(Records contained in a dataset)
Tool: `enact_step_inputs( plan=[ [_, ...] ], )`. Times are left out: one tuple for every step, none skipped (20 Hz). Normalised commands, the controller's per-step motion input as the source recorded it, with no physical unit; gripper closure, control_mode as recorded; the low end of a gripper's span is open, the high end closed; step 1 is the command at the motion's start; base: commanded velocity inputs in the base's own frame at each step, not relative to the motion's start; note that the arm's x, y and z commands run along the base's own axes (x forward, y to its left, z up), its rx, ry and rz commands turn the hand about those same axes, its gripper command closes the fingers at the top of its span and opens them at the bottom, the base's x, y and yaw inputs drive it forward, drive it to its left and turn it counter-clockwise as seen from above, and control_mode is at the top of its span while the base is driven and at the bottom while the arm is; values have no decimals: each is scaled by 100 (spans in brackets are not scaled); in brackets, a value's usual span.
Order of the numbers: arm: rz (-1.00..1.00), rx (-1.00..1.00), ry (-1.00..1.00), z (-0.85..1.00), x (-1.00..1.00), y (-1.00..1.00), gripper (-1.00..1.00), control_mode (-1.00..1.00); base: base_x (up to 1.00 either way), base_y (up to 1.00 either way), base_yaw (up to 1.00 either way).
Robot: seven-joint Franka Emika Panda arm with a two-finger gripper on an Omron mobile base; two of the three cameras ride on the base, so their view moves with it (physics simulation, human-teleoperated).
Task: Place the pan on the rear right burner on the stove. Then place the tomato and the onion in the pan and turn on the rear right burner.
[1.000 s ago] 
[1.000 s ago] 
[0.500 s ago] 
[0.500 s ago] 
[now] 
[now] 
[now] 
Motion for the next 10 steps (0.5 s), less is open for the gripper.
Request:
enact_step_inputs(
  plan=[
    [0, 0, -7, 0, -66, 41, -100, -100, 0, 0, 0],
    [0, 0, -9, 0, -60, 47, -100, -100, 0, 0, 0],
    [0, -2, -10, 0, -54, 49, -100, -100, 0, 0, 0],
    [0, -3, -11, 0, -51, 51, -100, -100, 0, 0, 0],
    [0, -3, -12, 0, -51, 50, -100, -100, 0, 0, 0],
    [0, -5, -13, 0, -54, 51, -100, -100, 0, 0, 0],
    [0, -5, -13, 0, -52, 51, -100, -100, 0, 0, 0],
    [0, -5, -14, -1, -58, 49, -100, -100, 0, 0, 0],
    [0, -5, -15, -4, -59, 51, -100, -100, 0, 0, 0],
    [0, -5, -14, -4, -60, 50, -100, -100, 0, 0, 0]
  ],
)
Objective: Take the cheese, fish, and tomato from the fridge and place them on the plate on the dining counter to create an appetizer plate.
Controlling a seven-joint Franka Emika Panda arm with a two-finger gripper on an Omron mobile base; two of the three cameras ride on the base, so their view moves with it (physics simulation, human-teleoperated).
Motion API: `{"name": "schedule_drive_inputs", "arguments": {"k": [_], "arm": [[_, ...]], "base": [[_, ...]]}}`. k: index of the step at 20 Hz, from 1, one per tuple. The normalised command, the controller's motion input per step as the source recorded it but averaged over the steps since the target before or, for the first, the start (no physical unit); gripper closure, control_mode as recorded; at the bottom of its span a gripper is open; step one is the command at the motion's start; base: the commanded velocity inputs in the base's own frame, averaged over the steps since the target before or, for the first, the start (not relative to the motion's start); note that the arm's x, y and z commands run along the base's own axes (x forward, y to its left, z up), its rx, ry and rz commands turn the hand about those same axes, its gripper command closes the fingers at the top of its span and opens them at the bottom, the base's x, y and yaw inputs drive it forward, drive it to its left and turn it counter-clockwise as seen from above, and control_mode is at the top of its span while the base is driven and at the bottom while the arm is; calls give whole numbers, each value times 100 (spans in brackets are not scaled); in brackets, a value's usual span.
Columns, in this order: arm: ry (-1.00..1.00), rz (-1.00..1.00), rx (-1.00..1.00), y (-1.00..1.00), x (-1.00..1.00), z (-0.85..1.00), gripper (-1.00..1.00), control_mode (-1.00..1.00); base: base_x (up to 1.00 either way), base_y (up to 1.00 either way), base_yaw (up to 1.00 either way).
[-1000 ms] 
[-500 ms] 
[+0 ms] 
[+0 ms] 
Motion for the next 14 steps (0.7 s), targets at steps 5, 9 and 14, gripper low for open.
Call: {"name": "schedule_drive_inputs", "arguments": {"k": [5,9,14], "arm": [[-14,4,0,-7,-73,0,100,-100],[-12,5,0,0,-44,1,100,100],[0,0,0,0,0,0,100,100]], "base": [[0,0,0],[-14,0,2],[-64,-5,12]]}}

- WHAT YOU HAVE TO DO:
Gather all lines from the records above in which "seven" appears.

- EXPECTED OUTPUT:
Robot: seven-joint Franka Emika Panda arm with a two-finger gripper on an Omron mobile base; two of the three cameras ride on the base, so their view moves with it (physics simulation, human-teleoperated).
Controlling a seven-joint Franka Emika Panda arm with a two-finger gripper on an Omron mobile base; two of the three cameras ride on the base, so their view moves with it (physics simulation, human-teleoperated).

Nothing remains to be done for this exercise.